[Data extracted from a collection]
☆ ☆ ☆ ☆ ☆

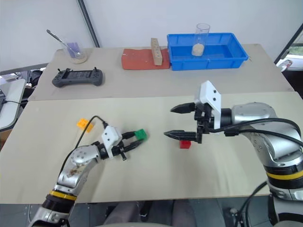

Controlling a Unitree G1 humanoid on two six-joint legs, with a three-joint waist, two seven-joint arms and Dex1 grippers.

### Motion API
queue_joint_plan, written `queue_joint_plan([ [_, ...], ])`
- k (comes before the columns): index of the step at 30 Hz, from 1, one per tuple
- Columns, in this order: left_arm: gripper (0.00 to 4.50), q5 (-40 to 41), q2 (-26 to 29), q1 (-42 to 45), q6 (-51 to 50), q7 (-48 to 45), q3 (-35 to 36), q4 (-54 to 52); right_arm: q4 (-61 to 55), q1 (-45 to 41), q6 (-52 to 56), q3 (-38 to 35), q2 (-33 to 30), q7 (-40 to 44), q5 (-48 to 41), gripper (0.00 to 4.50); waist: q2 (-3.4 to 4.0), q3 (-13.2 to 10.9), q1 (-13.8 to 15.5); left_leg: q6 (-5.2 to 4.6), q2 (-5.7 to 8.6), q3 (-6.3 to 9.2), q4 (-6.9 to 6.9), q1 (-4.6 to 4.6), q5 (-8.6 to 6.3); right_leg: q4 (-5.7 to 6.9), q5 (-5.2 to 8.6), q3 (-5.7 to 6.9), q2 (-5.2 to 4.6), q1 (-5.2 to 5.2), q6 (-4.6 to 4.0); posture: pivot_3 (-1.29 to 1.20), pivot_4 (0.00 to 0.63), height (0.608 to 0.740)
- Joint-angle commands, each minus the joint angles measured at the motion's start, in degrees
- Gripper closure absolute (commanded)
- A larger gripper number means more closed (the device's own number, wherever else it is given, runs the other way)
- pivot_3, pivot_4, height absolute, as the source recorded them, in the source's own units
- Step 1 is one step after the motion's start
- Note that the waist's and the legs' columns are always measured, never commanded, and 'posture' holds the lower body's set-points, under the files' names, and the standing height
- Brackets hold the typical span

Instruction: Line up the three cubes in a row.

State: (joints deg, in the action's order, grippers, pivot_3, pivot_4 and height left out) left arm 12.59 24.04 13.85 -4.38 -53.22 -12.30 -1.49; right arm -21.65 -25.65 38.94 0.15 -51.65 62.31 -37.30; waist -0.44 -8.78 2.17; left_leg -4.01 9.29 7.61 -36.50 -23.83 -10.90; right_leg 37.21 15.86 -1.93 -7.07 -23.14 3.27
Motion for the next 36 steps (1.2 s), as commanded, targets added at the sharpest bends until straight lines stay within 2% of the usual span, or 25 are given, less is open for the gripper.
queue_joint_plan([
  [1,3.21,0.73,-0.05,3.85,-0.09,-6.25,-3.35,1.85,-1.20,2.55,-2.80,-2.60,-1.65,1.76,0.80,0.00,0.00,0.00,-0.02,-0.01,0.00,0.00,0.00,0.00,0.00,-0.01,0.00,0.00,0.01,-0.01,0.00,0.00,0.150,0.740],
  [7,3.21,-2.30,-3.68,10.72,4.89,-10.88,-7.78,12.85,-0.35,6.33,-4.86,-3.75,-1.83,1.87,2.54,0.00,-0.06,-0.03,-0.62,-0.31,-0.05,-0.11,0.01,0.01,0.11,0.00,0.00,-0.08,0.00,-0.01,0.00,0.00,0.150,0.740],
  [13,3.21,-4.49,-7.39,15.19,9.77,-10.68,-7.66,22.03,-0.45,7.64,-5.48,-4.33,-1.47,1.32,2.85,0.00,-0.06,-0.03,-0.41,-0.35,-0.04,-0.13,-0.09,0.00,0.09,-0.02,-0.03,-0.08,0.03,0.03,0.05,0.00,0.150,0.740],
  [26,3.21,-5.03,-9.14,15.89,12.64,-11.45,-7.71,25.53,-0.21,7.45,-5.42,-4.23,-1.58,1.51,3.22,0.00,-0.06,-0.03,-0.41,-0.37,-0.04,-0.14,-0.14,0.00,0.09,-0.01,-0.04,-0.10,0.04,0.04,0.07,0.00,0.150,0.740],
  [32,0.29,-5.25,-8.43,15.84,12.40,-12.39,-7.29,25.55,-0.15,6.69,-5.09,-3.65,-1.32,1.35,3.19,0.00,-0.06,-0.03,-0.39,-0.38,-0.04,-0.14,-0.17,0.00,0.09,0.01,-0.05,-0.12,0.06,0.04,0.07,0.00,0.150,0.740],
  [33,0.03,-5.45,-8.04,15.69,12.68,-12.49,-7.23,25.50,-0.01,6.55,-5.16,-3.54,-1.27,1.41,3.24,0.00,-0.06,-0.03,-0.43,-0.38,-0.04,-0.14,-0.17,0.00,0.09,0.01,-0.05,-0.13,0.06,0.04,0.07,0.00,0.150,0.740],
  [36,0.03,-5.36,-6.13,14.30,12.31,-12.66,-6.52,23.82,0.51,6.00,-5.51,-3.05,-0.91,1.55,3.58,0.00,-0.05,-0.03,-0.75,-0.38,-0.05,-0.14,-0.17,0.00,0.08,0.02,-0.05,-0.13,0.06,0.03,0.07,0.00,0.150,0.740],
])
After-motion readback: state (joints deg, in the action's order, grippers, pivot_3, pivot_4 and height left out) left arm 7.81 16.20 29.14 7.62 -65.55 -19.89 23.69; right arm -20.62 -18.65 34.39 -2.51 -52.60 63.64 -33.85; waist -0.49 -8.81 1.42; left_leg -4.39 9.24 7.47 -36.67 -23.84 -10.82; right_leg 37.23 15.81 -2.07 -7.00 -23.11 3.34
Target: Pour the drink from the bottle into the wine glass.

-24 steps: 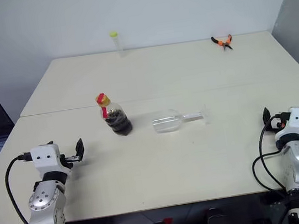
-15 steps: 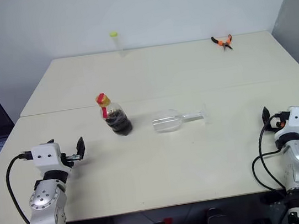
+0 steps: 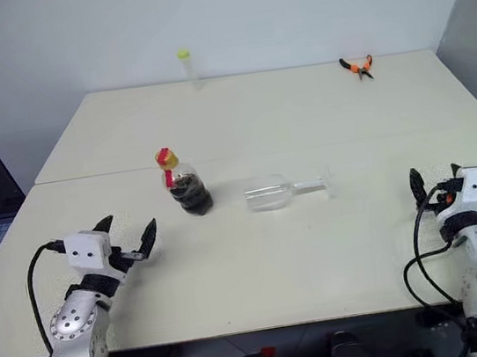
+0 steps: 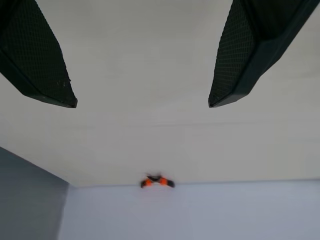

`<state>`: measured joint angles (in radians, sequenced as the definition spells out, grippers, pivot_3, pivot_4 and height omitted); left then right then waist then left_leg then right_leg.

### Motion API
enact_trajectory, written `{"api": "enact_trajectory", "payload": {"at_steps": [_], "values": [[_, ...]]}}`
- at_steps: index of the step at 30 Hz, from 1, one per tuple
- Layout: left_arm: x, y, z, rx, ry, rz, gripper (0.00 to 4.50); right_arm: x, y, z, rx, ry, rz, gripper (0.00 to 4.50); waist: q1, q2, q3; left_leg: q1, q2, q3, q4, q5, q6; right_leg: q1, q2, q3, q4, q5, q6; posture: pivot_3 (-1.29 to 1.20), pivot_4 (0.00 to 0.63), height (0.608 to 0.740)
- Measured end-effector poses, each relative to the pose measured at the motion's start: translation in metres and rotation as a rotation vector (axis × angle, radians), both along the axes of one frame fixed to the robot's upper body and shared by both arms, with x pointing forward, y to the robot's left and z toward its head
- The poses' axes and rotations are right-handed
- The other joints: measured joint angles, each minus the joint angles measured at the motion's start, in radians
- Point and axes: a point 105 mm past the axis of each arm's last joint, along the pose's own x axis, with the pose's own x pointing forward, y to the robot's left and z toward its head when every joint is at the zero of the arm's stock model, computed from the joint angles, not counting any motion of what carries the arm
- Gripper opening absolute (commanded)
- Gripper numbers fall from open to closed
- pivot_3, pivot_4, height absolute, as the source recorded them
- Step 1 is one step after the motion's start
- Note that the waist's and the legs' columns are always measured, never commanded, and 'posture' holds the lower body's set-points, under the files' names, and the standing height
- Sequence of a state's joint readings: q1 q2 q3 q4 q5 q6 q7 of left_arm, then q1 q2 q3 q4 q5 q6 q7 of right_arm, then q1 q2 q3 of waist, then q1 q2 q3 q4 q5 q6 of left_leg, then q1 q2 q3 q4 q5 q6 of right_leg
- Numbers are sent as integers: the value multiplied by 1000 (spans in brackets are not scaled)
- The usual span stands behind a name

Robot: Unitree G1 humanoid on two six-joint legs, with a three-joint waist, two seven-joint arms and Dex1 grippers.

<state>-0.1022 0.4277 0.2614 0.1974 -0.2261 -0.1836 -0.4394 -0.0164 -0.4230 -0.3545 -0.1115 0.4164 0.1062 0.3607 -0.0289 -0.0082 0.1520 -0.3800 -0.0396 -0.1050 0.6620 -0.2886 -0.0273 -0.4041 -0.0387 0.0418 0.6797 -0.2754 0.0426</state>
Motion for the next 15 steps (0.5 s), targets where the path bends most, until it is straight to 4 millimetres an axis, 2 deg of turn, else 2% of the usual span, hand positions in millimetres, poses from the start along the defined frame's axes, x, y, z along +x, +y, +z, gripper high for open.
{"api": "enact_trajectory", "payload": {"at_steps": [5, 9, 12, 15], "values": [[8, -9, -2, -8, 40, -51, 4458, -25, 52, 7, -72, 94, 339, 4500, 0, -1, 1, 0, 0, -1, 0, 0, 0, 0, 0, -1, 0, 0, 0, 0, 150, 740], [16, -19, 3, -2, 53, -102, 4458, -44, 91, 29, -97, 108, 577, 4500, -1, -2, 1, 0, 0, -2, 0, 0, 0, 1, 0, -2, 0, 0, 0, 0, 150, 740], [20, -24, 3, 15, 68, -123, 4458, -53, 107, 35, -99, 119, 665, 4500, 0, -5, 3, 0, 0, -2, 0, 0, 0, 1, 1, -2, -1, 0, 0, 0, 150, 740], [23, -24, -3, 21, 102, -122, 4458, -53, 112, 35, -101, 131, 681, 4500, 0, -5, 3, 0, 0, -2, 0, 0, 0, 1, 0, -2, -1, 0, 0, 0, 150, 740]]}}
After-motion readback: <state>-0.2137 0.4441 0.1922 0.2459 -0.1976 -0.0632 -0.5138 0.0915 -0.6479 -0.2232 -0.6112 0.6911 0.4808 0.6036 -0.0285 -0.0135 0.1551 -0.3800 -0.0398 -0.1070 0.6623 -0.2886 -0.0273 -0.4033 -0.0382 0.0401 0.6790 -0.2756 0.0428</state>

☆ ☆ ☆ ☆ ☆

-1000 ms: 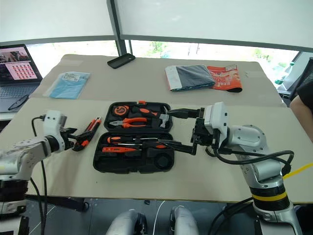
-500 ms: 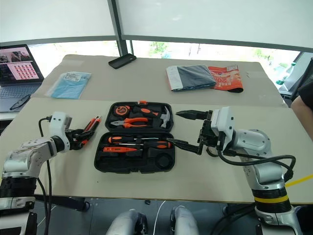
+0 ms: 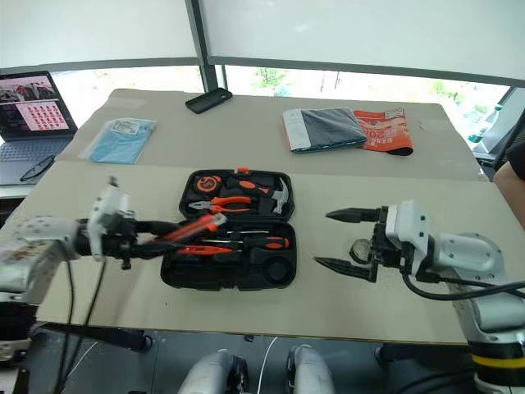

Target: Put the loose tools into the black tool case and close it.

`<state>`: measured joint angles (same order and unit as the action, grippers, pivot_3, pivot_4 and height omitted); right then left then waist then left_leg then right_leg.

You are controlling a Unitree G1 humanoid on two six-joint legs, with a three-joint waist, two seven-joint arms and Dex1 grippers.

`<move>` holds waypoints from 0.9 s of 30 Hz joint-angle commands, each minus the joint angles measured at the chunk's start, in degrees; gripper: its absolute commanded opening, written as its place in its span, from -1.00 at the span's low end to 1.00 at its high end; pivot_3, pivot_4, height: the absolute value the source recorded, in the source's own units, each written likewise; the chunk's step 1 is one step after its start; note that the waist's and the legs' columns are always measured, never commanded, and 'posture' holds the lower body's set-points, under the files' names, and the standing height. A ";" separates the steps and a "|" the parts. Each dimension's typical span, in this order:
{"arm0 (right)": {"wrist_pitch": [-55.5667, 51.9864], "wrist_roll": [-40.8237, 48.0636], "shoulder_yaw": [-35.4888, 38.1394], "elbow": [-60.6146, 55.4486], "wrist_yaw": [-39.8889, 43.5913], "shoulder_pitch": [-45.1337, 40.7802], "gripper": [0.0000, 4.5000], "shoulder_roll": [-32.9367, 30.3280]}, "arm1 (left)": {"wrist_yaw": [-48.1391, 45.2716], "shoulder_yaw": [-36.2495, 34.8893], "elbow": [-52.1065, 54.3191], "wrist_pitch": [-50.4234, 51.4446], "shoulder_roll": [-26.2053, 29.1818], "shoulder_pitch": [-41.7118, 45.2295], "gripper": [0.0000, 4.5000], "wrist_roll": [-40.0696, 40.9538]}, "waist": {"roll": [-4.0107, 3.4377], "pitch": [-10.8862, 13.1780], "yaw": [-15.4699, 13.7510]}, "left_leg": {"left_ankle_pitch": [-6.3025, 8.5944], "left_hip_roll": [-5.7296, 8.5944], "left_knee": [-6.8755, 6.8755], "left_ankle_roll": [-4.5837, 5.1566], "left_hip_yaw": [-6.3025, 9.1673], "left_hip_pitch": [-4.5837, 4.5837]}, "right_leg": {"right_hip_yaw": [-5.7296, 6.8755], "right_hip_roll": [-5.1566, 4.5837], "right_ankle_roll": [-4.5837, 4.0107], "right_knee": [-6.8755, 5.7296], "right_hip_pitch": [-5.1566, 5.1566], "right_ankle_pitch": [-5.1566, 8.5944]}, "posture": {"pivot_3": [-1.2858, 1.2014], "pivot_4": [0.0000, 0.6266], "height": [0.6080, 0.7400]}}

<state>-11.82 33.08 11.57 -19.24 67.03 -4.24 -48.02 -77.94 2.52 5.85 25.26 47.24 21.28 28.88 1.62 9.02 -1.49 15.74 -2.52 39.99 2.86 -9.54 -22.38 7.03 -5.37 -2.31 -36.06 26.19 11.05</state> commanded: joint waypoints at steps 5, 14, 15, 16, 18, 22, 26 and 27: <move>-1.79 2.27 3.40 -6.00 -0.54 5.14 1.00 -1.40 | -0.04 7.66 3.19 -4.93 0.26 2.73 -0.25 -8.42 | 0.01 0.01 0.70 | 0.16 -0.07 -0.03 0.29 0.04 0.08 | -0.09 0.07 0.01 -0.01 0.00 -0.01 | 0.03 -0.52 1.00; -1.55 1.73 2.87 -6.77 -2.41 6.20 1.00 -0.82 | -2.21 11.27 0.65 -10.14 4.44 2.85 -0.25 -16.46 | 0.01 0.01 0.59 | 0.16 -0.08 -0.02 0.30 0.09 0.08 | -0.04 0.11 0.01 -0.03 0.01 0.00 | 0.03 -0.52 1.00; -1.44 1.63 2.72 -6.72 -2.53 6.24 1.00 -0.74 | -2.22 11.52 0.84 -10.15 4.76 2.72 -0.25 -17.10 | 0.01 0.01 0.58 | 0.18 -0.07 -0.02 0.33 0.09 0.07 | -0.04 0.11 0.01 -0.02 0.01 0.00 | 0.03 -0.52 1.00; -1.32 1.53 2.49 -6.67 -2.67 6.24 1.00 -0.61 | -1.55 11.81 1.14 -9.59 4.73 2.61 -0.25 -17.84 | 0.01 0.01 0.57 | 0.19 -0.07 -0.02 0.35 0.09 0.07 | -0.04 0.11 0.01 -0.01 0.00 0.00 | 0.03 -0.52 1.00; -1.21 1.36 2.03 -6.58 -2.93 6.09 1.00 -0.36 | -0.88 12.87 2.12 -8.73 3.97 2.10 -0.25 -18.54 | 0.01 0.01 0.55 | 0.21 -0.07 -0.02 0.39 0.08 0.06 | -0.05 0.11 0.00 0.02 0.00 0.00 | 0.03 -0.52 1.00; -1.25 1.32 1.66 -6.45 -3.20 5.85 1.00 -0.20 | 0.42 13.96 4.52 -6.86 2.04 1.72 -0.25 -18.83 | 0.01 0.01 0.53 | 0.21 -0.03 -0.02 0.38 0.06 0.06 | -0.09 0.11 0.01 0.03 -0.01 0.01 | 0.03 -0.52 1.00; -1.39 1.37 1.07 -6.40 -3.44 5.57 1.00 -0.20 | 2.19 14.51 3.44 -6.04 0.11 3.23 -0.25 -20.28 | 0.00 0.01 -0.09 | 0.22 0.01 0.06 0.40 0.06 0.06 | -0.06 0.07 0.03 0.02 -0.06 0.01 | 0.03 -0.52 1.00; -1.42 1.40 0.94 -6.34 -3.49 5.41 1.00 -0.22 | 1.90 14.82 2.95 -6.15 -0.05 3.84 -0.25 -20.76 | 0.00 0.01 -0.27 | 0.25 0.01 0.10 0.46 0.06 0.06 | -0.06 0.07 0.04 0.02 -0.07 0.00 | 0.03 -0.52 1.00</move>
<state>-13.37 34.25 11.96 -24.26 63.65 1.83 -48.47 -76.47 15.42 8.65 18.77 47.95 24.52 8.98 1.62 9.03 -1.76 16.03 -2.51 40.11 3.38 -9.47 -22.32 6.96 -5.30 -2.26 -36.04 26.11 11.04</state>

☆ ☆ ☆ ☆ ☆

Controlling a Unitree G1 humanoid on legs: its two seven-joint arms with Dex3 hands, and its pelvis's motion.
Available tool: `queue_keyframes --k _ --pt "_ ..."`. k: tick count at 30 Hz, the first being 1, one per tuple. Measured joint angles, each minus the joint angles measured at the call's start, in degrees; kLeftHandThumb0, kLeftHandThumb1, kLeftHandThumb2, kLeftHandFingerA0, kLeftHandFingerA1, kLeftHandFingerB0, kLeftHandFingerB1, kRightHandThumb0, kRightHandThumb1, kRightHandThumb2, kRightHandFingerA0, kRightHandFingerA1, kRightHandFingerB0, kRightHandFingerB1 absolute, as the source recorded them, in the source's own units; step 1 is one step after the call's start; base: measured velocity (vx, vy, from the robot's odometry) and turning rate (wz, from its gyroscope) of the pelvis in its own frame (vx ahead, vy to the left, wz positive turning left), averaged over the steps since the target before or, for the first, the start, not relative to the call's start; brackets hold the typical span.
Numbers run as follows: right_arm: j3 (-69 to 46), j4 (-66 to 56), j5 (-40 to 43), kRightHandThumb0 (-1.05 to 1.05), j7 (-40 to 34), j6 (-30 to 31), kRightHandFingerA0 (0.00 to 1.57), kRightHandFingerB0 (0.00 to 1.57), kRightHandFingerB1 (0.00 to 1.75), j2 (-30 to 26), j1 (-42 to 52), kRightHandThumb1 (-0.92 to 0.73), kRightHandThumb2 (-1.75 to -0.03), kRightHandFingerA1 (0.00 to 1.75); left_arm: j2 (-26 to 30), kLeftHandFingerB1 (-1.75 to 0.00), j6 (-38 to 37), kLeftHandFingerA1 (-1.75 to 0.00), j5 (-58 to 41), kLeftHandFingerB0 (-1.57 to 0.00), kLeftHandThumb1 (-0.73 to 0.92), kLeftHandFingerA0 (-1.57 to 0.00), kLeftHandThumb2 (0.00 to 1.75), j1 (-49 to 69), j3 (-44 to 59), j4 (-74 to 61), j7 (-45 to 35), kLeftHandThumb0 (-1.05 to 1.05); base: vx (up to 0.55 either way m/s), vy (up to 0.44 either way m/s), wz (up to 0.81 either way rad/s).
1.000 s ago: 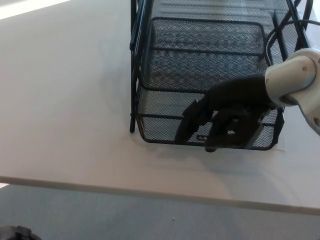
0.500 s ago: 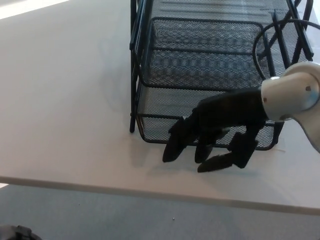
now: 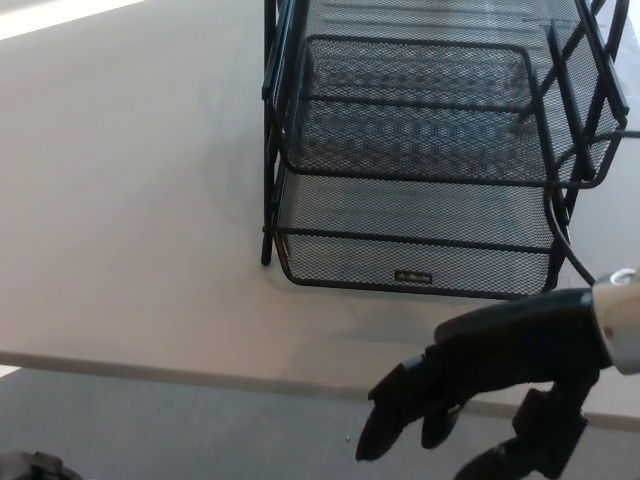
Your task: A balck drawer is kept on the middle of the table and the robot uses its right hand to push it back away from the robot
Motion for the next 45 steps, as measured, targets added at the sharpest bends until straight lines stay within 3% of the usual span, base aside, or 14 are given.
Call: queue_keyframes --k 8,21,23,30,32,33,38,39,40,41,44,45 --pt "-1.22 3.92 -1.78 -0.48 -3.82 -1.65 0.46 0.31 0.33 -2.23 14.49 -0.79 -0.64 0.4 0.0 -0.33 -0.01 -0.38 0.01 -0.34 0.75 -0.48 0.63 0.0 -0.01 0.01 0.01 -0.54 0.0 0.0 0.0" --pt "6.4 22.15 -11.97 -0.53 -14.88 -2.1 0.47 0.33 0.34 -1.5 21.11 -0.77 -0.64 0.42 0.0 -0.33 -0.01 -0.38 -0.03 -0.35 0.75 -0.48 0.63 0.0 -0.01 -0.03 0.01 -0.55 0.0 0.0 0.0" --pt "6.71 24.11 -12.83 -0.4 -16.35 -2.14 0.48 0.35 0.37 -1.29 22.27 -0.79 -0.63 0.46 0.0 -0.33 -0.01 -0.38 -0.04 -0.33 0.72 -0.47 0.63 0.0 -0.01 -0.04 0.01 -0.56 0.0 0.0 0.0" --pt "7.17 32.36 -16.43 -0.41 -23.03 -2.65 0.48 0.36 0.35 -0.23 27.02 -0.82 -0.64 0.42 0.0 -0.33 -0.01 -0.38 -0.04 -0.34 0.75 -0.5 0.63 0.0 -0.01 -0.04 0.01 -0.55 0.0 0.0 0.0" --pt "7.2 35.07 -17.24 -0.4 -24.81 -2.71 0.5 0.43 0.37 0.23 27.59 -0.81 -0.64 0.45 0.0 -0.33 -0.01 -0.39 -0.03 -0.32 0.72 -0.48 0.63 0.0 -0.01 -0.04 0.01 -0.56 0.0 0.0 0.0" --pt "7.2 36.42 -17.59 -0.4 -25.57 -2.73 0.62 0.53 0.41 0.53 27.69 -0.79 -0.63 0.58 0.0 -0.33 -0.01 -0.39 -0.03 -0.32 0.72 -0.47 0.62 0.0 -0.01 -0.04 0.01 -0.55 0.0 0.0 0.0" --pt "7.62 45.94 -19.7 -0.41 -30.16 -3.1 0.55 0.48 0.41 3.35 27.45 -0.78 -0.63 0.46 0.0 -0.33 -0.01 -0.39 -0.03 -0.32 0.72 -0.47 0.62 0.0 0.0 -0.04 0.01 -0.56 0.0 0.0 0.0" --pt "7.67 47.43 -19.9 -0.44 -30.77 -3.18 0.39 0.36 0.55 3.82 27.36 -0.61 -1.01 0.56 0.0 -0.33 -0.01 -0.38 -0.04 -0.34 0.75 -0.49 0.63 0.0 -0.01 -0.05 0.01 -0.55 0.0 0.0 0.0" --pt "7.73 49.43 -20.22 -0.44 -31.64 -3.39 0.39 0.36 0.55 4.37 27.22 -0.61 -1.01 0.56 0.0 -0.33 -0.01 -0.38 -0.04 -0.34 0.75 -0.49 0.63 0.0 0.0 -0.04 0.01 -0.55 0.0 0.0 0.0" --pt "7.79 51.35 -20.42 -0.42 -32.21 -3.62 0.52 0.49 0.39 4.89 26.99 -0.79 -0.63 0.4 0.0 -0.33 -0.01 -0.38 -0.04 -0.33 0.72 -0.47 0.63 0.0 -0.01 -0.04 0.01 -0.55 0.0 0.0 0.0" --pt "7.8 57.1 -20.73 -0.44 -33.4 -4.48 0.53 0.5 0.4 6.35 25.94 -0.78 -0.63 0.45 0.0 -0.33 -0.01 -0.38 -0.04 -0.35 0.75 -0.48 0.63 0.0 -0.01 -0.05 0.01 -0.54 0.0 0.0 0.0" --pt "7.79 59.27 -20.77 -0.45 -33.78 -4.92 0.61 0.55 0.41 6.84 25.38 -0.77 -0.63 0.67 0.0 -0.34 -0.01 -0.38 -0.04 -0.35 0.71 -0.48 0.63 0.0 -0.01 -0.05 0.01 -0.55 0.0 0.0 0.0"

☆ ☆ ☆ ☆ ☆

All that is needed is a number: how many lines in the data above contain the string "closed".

- _Answer_:
2